__DATASET EXTRACT__
>>>>>

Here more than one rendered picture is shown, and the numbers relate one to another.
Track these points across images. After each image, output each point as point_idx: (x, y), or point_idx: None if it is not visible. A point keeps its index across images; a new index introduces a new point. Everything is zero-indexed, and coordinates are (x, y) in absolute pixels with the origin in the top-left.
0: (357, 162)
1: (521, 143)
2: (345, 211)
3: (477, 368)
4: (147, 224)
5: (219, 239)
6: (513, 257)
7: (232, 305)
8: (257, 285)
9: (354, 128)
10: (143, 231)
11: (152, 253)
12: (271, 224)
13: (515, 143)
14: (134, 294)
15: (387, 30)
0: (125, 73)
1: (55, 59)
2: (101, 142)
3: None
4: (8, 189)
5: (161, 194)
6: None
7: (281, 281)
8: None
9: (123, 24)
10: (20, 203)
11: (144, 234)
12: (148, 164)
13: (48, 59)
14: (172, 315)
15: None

<<<<<
>>>>>

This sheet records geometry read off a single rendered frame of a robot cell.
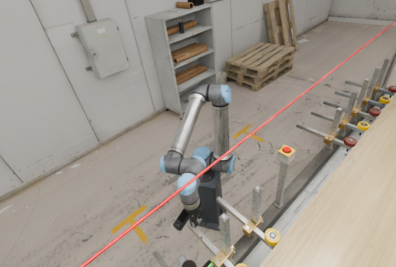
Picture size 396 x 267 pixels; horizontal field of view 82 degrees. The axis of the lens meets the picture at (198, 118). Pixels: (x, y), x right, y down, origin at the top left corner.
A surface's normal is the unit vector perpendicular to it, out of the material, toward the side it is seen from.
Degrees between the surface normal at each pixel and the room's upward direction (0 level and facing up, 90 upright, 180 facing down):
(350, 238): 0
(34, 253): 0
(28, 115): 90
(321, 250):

<<<<<
>>>>>

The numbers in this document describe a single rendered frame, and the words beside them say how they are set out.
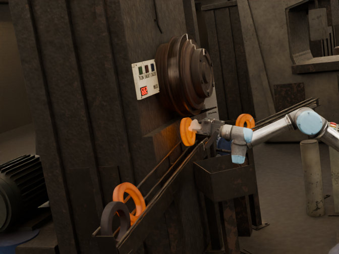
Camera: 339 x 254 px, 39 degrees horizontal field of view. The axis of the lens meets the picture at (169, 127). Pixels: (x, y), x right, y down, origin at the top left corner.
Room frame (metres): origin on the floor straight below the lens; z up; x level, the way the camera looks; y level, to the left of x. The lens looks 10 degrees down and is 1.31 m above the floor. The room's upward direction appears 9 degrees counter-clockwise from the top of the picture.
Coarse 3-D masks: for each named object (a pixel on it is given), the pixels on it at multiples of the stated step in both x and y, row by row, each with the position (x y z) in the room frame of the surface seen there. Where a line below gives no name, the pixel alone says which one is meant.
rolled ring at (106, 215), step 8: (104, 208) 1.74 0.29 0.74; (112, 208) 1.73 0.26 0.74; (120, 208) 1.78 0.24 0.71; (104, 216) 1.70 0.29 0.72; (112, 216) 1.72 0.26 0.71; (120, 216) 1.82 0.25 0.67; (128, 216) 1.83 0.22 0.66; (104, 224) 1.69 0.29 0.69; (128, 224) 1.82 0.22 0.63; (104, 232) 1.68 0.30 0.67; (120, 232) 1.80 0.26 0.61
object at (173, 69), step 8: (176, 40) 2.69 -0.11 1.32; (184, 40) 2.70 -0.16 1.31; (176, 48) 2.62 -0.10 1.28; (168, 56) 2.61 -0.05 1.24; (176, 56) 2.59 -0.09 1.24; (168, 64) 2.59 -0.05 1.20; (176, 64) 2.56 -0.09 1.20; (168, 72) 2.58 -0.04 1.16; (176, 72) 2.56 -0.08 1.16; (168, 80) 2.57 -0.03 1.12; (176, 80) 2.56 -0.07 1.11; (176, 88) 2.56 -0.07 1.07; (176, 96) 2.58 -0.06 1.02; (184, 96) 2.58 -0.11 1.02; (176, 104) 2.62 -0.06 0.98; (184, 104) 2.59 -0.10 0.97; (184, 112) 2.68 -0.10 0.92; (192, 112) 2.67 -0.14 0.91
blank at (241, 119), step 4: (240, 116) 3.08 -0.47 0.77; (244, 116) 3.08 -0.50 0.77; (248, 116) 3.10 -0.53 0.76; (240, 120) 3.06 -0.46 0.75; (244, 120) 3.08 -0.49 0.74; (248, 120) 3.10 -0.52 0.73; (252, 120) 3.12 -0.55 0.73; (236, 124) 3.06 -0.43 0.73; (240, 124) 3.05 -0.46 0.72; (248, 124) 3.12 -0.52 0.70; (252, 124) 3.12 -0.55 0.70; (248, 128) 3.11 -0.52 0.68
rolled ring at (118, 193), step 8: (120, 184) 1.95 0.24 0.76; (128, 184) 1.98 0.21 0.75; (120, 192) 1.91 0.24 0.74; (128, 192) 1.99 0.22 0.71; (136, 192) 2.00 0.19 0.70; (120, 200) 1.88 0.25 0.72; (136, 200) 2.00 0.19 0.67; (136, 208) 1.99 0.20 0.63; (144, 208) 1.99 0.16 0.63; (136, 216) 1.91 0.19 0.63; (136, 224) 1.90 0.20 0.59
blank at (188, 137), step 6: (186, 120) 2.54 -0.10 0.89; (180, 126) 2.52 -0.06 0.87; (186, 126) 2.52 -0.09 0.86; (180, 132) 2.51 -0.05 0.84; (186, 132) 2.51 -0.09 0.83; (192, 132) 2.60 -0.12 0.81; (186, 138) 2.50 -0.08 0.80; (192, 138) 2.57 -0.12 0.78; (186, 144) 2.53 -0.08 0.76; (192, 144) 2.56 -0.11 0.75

<<<<<

__REQUIREMENT__
The task calls for every line of the material that contains the string "numbers".

__OUTPUT OF THE EXERCISE__
Here more than one rendered picture is shown, and the numbers relate one to another.
The numbers in this document describe a single rendered frame, and the words beside them say how they are set out.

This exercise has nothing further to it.